The body of a Kenyan who died from injuries suffered in an attack by two teenagers under his care in the US has been brought home.

Distraught friends and a relative turned up at the Jomo Kenyatta International Airport to receive the casket bearing the remains of George Onyango, 43, who died from head injuries during the attack at a juvenile home in California.

Led by his brother, Mr Kennedy Omondi, the mourners expressed shock and disbelief at the sudden and tragic death of their kin on August 22.

“We are indeed very sad. We feel really shaken… it is something we were really not prepared for but it has happened. We have to move on,” said Mr Omondi, who was accompanied by Rev Dr Willie Kiilu and Mr Bosma Khakali from the US.

The body of the late Onyango was to be airlifted to Kisumu Thursday evening before being ferried to his rural home in Asembo, Rarieda District a day later on Saturday for burial.

Police reports indicate that Mr Onyango, a father of two, was an overnight counsellor at Yucaipa, a home for delinquent youths in California.

He was attacked by two youths under his care with an iron bar and a wooden rod after he denied them permission to leave the facility.

The two youths tied him up and left him paralysed and suffering brain damage.

He was later rushed to the Loma Linda University Medical Centre, where he succumbed to his injuries.

After the attack, the assailants, who now face murder charges, fled in Onyango’s car. Police officers chased them up to Fontana, where they crashed and were captured.

Mr Onyango won a US green card, leading to his move to America in 2006. But a few months after the family settled in Yucaipa, his wife, Beatrice, fell ill and died, leaving him a widower and a single father of two boys, now aged 11 and 13 years.

After the death of his wife, Mr Onyango turned his energies to caring for his sons and working part-time as a counsellor at night in a home for troubled youths. During the day, he took courses for the California State Bar examination.

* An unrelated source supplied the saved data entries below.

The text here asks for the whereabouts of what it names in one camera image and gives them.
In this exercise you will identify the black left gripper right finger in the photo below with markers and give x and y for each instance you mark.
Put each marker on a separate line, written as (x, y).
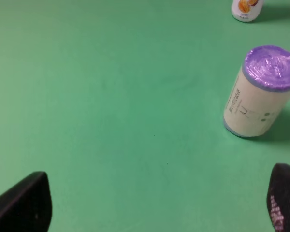
(278, 197)

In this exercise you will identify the blue cap yogurt bottle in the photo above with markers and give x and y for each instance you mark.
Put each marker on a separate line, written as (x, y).
(246, 10)

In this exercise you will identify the purple garbage bag roll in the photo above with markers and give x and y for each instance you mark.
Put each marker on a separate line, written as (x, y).
(260, 92)

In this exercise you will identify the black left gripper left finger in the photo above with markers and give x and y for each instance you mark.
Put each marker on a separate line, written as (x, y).
(27, 206)

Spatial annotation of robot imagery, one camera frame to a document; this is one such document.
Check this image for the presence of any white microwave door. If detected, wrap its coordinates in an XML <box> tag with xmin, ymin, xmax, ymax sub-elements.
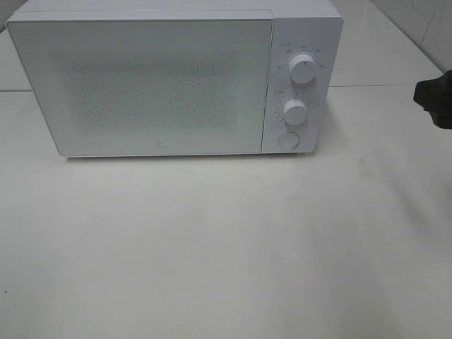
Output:
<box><xmin>7</xmin><ymin>10</ymin><xmax>273</xmax><ymax>157</ymax></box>

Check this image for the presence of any white microwave oven body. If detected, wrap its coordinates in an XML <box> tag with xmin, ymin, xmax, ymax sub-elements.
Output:
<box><xmin>6</xmin><ymin>1</ymin><xmax>343</xmax><ymax>157</ymax></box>

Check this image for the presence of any white timer knob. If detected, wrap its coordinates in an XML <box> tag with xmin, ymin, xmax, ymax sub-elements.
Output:
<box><xmin>283</xmin><ymin>100</ymin><xmax>308</xmax><ymax>126</ymax></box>

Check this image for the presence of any upper white power knob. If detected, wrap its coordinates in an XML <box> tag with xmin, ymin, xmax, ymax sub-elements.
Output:
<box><xmin>288</xmin><ymin>53</ymin><xmax>317</xmax><ymax>84</ymax></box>

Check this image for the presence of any round white door button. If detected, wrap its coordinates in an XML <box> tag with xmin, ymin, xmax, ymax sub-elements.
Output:
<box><xmin>278</xmin><ymin>132</ymin><xmax>300</xmax><ymax>150</ymax></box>

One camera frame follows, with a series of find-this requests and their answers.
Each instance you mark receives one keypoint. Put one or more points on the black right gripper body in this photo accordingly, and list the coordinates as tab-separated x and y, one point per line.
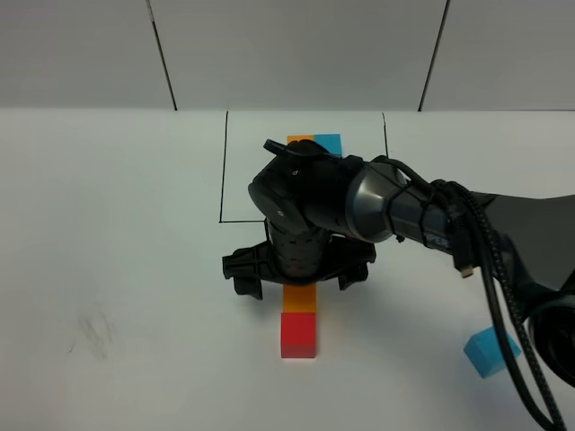
297	259

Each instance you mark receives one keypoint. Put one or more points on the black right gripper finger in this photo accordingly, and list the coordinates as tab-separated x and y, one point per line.
352	275
248	286

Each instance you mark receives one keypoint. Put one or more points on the red block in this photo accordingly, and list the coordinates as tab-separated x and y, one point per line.
298	338

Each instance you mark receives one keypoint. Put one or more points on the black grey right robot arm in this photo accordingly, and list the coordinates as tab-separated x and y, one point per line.
324	215

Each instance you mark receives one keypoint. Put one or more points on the orange template block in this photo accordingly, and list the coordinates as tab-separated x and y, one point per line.
297	138

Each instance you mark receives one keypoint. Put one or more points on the blue template block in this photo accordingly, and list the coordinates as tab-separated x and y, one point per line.
330	142

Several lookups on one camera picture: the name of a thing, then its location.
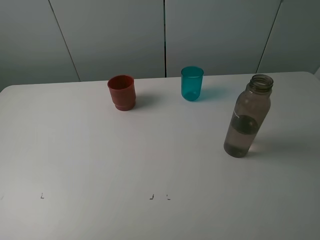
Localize teal translucent plastic cup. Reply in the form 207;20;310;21
181;66;204;102

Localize red plastic cup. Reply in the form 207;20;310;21
107;75;136;111

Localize smoky translucent water bottle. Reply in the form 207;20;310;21
223;74;274;158

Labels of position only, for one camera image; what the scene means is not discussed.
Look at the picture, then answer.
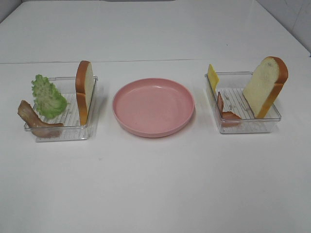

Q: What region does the yellow cheese slice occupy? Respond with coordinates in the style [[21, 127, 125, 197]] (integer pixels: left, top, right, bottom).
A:
[[207, 64, 219, 94]]

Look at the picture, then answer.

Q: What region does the bacon strip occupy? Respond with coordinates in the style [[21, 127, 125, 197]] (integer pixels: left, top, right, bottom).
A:
[[217, 92, 241, 127], [17, 100, 64, 138]]

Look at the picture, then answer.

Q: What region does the bread slice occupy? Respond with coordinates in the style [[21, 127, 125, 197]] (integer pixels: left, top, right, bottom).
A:
[[75, 60, 94, 125], [242, 56, 288, 118]]

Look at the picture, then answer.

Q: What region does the green lettuce leaf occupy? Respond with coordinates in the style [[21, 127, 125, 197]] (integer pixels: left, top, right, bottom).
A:
[[32, 74, 68, 119]]

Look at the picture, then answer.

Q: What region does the pink round plate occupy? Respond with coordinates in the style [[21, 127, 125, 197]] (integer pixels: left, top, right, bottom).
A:
[[112, 78, 195, 138]]

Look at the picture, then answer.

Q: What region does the clear right plastic tray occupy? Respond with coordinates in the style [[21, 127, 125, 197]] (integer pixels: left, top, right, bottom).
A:
[[205, 71, 281, 134]]

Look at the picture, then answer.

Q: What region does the clear plastic tray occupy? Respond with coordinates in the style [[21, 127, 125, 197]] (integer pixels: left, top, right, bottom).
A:
[[24, 76, 98, 142], [205, 71, 281, 134]]

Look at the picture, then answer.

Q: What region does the clear left plastic tray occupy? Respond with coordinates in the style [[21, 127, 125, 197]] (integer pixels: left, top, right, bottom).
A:
[[24, 76, 98, 142]]

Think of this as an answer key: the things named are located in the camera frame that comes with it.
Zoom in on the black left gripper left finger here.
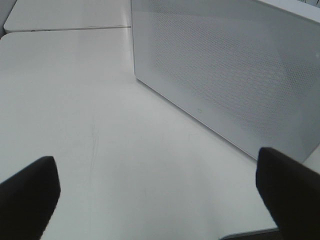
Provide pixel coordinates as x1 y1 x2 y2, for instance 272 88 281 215
0 156 61 240

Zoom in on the white microwave door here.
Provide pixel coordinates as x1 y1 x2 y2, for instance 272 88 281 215
131 0 320 162

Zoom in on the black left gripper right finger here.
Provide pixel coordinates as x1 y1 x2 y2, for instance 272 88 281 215
255 147 320 240

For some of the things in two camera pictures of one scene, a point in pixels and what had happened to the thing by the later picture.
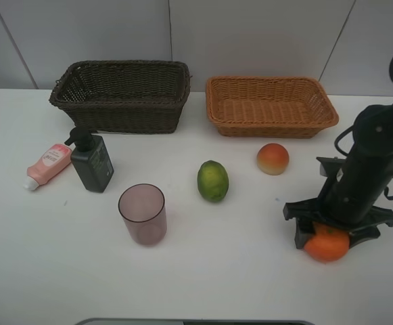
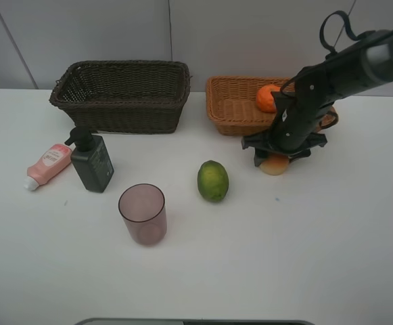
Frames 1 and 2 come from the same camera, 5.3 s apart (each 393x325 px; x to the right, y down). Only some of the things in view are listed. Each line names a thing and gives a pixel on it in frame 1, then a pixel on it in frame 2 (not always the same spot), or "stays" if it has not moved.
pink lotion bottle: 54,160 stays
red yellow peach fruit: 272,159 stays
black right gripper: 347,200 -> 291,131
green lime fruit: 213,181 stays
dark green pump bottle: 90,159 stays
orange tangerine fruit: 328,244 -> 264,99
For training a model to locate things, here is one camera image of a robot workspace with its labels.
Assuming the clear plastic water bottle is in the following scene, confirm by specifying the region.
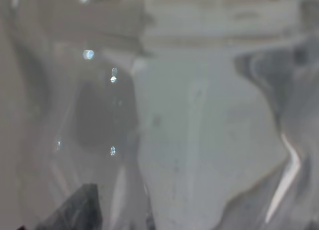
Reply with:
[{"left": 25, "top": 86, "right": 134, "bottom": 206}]
[{"left": 0, "top": 0, "right": 319, "bottom": 230}]

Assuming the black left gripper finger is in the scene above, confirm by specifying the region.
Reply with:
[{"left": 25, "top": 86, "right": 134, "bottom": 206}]
[{"left": 35, "top": 184, "right": 103, "bottom": 230}]

“This has left the family devastated. Nobody expected this to happen so soon after he lost his wife. We are yet to come to terms with the terrible news,” Mr Omondi told the Daily Nation.

The two youths charged with the killing - Carlos Dubose, 17, of Oakland, and Davion Whitmore, 16, of Long Beach.

Rev Kiilu said investigations over the savage beatings had already started and that the two delinquents had already been charged with murder in the Superior Court of San Bernardino.